▶ [What you will do]:
Using the data below, return every line that holds the word "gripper".

#### Data provided ####

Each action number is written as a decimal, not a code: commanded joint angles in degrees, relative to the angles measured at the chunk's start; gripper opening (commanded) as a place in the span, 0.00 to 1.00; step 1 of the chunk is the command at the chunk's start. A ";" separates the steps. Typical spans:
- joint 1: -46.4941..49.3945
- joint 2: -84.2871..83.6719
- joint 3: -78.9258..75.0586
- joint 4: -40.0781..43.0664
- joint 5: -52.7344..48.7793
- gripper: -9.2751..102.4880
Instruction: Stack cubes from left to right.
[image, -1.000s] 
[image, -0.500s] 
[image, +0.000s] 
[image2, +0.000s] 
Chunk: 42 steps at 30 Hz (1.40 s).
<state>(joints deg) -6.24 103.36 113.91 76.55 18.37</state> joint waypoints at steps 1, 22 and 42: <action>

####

▶ [Answer for this exercise]:
Each action number is written as a decimal, not a code: commanded joint angles in degrees, relative to the angles measured at the chunk's start; gripper opening (commanded) as a place in the span, 0.00 to 1.00; step 1 of the chunk is the command at the chunk's start. A ";" separates the steps. Typical spans:
- gripper: -9.2751..102.4880

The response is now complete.